Professor Tony Watts has been elected President of the International Union of Pure and Applied Biophysics (IUPAB). IUPAB represents some 61 biophysical societies worldwide, with a joint membership of over 30,000. Tony has been chair of the British Biophysical Society, (2002-2007; 2009-2017), and a serving member (2000-2021) of the executive committee of the European Biophysical Societies’ Association (EBSA), and President (2017-2019). He has now formally retired from the Departmental Faculty (1980 - 2021), but has been awarded a 2 year Leverhulme Fellowship. 
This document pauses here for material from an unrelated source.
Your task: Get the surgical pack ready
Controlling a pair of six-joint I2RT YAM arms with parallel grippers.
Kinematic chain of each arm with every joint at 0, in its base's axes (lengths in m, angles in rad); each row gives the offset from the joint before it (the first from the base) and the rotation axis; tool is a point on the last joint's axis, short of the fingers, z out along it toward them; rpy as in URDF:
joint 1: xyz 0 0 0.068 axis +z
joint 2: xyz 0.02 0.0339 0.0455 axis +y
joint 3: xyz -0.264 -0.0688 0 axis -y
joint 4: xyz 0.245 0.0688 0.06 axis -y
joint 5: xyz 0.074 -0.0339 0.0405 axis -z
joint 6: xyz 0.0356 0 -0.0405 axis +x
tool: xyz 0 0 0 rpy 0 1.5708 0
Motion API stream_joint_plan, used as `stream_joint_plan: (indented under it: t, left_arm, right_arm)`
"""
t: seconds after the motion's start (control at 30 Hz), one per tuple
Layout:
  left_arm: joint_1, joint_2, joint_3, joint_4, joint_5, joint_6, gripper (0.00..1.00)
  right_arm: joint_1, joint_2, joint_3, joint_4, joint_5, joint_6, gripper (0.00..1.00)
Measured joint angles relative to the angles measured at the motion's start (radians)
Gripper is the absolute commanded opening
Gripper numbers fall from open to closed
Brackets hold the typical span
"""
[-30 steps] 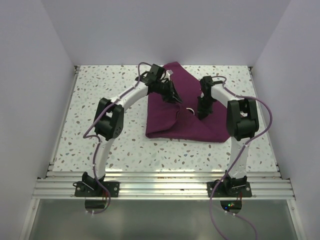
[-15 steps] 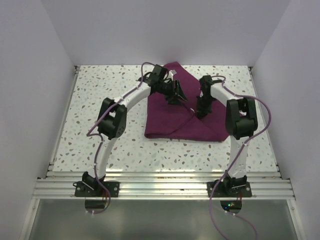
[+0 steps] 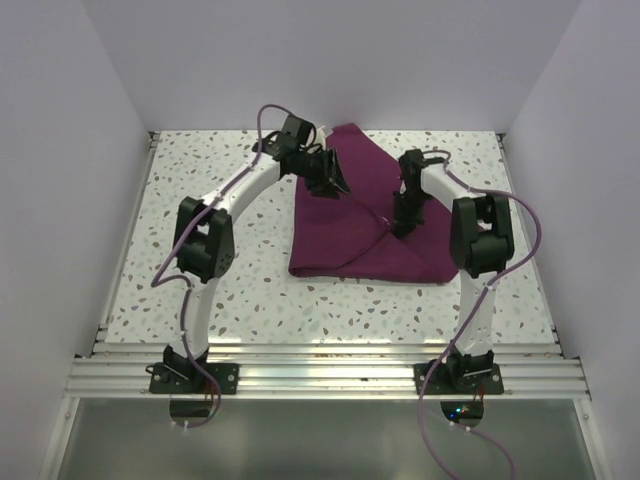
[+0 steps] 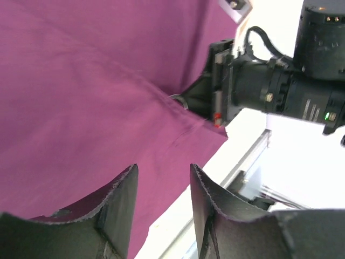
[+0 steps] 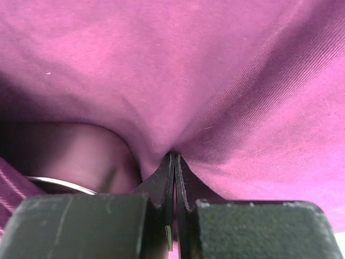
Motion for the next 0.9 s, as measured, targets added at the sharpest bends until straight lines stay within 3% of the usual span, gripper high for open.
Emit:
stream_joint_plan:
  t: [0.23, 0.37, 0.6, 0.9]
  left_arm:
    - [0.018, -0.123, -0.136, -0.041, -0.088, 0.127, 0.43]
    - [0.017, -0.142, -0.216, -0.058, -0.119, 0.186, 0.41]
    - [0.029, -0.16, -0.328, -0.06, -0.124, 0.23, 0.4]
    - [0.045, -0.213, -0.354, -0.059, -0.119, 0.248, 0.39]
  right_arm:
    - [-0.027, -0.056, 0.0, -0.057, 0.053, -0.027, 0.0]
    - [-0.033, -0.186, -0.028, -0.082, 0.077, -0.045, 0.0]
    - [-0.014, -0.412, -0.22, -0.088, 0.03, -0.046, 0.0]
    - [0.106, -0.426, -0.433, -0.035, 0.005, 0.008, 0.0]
IUPAB has a mission to promote biophysics world-wide, and has made significant contributions to the acceptance of the area of science within traditional disciplines. In particular, an initiative to bring specialist biophysics workshops and tutors to less well-developed countries to engage younger scientists and encourage them to consider the area as a career, has been very successful. A triennial IUPAB congress is organized around the globe, with Brazil (2021) and then Japan (2024) hosting the 20th and 21st congresses, respectively – the first IUPAB congress was in Sweden in 1969.
 
“My hope is to bring greater co-operation between the various world-wide biophysical societies and groups”, remarks Tony, “already Korea is joining as a new member of IUPAB in October this year, with their well supported and productive biophysicists.” He also notes that biophysics has played a significant role in Covid research, as a contemporary example, from structural studies to models of the mechanism of transfection. “Biophysics is not simply an application of a physical method to some biological problem, but a more intellectual approach to understanding and exploiting biological function”. The area includes the application of a wide range of spectroscopic methods in biology, from crystallography to single molecule methods, as well as mesoscopic and computational approaches, often best aligned with experimental data. “Co-editing the Nature-Springer Encyclopaedia of Biophysics, keeps me up to date with new developments” says Tony. The Encyclopaedia, now in its 2nd edition, has entries downloaded by experts and those new to the area, on a very regular basis.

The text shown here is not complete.